We expect our cash and cash equivalents, restricted cash, and marketable securities of $17.7 million as of June 30, 2019, plus the approximately $25.9 million net proceeds from the public offering in July 2019, are not sufficient to support our operations for a period of twelve months beyond the date the condensed consolidated financial statements for the quarter ended June 30, 2019, are available to be issued. We will require additional financing to fund working capital, repay debt and pay our obligations as they come due, so substantial doubt exists about our ability to continue as a going concern.  Additional financing might include one or more of a combination of offerings of equity securities or debt arrangements or partnerships or licensing collaborations. However, there can be no assurance that we will be successful in acquiring additional funding at levels sufficient to fund our operations or on terms favorable to us.

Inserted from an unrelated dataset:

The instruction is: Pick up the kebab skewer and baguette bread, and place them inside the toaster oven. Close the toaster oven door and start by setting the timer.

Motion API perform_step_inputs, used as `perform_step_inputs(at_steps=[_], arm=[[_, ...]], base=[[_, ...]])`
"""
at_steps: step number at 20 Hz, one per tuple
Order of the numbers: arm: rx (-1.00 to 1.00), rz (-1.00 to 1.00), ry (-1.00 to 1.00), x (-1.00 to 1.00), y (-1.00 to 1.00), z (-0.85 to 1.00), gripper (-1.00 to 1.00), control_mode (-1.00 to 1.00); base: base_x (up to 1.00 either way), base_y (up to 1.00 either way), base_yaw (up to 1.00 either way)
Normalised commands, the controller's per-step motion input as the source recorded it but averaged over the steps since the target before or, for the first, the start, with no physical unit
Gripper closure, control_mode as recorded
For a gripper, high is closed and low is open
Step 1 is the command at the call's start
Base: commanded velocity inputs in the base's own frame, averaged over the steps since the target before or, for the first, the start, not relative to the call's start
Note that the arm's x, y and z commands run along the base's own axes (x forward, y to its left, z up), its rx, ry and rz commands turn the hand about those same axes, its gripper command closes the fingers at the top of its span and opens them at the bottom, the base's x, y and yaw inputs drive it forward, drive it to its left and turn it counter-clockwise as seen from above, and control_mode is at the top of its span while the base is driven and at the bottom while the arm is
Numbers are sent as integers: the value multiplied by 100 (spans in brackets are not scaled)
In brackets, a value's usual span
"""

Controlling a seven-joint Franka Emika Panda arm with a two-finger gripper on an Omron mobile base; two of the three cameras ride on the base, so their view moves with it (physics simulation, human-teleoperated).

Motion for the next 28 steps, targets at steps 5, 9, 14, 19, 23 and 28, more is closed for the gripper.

During the three and six months ended June 30, 2019, 0.4 million shares of common stock were sold under the Sales Agreement with Cantor for gross and net proceeds of $0.5 million, after deducting Cantor’s commission. As of June 30, 2019, $43.1 million of common stock remains available to be sold under the Sales Agreement with Cantor, subject to certain conditions as specified in the Sales Agreement. As of June 30, 2019, the remaining purchase commitment for Aspire under the CSPA was $10.9 million.

In July 2019, we completed underwritten public offerings of (i) 38,333,717 shares of our common stock at a price to the public of $0.60 for each share of common stock, and (ii) 8,333 shares of our non-voting Series F Convertible Preferred Stock (“Series F Stock”) at a price to the public of $600.00 for each share of Series F Stock. Gross proceeds from the sale were approximately $28.0 million and net proceeds were approximately $25.9 million. Each share of non-voting Series F Stock is convertible into 1,000 shares of our common stock, provided that conversion will be prohibited if, as a result, the holder and its affiliates would own more than 9.98% of the total number of shares of our common stock then outstanding; provided, however, that a holder may, upon written notice, elect to increase or decrease this percentage (not to exceed the limits under Nasdaq Marketplace Rule 5635(b), to the extent applicable).

In January 2019, we completed underwritten public offerings of (i) 23,000,000 shares of our common stock at a price to the public of $0.50 for each share of common stock, and (ii) 17,000 shares of our non-voting Series E Convertible Preferred Stock, or Series E Stock, at a price to the public of $500 for each share of Series E Stock. Gross proceeds from the sale were $20.0 million and net proceeds were approximately $18.6 million. Each share of non-voting Series E Stock is convertible into 1,000 shares of our common stock, provided that conversion will be prohibited if, as a result, the holder and its affiliates would own more than 9.98% of the total number of shares of our common stock then outstanding; provided, however, that a holder may, upon written notice, elect to increase or decrease this percentage (not to exceed the limits under Nasdaq Marketplace Rule 5635(b), to the extent applicable). During the six months ended June 30, 2019, 7,000 shares of Series E Stock were converted into 7,000,000 shares of common stock with the remaining 10,000 shares of Series E Stock outstanding as of June 30, 2019.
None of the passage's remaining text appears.